Notes for Discussion:
- Inanna has lived in the upper world, in the light. She hears the call from her sister who is held in darkness in the Underworld. What do you think inspired her to respond to the call to confront her own darkness?
- She prepares with all her material worldly possessions but they are no good to her in her inner work and world. She must leave them all behind. How does this “stripping” relate to the outer and inner worlds?
- To accomplish her initiation, she must die to her separate self and be united with her ‘sister’, her dark side. She must incorporate her own darkness, her denied feelings, her shadow side. How does Erishkagal represent these hidden characteristics?
- She is aided on her journey by guides and mentors who understand the inner and outer worlds, her humble servant Ninshubur and her wise grandfather Enki, as well as the empathic creatures he sends. What are the feeling qualities that ultimately save Inanna, and how are they similar to the qualities in his sister that eventually save Dumuzi as well?
- Erishkagal mourns for her repressed feminine side, as if she has gone into labour, needing to be reborn.
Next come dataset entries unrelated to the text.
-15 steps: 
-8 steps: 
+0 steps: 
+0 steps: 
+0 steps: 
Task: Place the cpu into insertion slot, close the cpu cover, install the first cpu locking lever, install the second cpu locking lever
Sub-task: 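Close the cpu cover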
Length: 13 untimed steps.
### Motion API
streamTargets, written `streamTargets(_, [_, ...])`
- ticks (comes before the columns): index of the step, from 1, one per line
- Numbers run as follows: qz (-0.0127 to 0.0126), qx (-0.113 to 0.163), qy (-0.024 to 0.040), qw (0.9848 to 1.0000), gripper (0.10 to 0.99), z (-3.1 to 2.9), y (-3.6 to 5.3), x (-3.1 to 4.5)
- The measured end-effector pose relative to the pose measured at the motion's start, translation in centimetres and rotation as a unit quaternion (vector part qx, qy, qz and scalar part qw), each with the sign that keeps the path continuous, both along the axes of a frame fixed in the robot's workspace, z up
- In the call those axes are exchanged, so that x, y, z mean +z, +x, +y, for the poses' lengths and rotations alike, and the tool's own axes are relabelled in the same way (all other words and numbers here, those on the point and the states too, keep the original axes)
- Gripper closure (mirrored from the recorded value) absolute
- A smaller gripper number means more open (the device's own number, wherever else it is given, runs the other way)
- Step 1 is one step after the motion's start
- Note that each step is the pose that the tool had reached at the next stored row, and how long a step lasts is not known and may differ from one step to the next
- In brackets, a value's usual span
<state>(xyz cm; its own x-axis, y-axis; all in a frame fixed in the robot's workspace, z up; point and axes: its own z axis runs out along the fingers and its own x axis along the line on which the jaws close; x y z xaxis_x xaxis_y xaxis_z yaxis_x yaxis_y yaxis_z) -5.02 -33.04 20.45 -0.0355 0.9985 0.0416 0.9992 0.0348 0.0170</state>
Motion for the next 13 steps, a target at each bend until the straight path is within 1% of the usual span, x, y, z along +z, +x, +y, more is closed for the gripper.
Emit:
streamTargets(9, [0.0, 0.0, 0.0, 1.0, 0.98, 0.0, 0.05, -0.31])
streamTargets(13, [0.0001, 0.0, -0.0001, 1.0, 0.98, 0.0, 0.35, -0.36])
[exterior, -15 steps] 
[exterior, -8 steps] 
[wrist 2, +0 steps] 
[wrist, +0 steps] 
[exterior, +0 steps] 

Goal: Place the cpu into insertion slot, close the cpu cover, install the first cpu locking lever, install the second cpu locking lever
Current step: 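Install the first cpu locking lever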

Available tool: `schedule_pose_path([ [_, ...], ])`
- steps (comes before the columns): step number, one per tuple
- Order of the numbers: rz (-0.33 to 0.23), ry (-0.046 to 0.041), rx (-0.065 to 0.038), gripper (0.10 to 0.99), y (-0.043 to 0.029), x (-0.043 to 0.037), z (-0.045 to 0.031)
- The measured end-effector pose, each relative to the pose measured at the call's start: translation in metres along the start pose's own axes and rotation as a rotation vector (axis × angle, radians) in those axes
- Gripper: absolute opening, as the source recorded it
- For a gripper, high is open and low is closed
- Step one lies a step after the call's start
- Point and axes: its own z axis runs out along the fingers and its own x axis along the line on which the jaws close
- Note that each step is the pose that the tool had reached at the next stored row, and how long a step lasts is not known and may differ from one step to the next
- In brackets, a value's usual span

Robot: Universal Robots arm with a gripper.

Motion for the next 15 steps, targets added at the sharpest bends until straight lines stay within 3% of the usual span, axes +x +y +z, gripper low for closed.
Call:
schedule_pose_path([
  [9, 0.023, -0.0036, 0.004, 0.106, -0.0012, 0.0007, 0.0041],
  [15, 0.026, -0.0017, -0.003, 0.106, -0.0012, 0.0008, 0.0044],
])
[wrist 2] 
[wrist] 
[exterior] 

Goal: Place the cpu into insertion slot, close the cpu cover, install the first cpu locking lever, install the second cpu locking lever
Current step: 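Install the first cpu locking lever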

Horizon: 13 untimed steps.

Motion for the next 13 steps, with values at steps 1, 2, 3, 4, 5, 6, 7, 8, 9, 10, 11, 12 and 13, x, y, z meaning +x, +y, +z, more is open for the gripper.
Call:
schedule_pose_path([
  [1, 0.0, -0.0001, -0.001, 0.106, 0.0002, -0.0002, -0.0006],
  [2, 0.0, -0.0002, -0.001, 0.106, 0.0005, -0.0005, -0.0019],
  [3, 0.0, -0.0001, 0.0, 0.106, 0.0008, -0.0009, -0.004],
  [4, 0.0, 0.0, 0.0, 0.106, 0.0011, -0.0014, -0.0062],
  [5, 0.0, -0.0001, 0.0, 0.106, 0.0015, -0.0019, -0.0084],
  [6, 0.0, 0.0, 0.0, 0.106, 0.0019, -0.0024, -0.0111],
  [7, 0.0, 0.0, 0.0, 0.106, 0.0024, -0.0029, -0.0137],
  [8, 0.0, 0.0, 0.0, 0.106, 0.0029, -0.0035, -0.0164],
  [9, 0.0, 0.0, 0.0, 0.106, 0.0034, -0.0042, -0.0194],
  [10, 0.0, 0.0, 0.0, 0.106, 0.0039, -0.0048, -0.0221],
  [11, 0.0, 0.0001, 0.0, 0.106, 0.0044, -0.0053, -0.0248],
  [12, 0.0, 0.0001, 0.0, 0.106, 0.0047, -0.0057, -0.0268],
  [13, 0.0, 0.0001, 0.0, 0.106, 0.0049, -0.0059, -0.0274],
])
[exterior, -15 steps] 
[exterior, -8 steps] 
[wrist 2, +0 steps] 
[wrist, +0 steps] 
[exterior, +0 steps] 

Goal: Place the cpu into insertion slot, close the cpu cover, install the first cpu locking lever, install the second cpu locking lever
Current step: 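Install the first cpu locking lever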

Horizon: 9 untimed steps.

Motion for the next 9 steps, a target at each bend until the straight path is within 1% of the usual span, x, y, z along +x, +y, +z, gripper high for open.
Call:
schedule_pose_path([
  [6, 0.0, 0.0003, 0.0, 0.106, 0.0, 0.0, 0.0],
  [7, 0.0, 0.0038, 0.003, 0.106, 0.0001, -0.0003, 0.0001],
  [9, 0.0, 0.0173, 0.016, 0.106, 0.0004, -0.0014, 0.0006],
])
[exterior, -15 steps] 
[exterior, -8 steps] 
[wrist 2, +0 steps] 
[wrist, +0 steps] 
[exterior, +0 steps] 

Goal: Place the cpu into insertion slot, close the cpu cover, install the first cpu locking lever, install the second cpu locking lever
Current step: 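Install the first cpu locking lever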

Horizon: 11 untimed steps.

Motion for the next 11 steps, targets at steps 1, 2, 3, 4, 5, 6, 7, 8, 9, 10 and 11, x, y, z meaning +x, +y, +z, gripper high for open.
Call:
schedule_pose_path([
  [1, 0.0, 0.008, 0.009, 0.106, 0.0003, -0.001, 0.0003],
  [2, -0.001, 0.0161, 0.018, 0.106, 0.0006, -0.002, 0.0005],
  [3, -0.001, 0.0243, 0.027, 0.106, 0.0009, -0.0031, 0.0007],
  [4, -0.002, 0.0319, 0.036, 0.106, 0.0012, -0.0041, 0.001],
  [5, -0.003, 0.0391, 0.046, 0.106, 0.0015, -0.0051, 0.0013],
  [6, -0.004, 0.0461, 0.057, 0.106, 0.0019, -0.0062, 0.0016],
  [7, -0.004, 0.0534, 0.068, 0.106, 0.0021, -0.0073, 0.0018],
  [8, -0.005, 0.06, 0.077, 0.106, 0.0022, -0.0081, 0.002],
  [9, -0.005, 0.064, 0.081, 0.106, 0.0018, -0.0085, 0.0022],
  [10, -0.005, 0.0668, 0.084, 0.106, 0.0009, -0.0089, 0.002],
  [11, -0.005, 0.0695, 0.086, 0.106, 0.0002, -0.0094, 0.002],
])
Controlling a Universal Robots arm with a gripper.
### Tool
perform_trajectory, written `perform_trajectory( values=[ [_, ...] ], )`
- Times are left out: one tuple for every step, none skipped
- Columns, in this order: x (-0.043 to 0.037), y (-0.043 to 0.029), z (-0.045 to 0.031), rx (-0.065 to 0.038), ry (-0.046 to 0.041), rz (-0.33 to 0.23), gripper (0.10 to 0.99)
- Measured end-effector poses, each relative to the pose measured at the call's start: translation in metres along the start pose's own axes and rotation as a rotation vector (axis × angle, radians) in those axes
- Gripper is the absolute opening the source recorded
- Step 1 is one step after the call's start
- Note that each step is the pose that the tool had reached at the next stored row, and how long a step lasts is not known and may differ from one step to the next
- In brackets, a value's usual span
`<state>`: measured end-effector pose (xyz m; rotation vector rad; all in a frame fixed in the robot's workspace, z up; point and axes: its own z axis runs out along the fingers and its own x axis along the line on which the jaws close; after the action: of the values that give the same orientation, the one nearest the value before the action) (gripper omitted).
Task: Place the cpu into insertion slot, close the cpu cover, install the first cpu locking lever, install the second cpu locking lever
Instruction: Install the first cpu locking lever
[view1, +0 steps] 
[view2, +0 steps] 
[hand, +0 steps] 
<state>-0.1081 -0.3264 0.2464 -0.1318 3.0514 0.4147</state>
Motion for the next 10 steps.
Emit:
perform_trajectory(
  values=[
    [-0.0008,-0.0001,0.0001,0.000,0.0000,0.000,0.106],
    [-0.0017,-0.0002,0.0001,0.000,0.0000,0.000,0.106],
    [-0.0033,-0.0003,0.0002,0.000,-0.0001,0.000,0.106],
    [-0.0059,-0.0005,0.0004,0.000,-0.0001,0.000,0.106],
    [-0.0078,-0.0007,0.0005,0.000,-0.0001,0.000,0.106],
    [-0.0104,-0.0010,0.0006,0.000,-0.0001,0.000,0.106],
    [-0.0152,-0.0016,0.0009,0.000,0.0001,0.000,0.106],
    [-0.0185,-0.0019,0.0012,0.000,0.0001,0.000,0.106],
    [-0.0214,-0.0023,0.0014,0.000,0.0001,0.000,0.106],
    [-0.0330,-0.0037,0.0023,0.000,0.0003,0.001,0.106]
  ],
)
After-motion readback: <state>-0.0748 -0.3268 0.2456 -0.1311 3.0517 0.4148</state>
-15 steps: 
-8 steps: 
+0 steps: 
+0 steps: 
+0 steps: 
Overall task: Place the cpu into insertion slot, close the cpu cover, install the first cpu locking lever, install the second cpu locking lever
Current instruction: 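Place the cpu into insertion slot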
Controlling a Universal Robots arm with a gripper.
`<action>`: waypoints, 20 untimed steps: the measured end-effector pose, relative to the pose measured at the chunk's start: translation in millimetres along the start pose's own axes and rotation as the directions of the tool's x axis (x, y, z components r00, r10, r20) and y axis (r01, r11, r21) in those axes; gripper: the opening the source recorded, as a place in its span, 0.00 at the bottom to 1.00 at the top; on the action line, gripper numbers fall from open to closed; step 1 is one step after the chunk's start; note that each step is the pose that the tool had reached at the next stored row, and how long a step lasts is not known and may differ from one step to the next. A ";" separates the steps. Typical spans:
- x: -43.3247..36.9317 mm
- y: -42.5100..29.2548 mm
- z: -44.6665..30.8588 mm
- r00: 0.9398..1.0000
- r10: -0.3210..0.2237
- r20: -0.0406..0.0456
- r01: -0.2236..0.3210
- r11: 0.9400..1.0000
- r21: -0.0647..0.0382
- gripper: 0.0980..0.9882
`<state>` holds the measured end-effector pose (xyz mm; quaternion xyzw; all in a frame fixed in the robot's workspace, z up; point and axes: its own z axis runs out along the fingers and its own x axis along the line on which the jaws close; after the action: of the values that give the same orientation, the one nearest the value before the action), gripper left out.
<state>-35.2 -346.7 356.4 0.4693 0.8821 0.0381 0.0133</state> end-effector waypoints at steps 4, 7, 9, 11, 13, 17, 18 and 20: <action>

How is this labour reflective of the need for transformation?
- When Inanna is restored, she too must suffer some sacrifice. She must send someone she loves, some part of her former self that she is attached to, into darkness so she never forgets this aspect of her consciousness. How does Inanna’s sacrifice maintain the passage between the light and dark that is needed for wholeness?
- Dumuzi must also descend as a male and undergo the same initiation as Inanna. He must ‘go to hell’ so that he too may be made whole by finding his lost feminine. How is his compassionate sister reflective of Dumuzi’s own inner feminine?
- By sharing each year, the cycles of sun and moon, harvest and fallow seasons, dark and light, masculine and feminine, are sustained. The king and queen become true partners, wedded to each other, keeping the wasteland at bay. How is this story relevant today? What partnerships are needed to keep our wastelands at bay?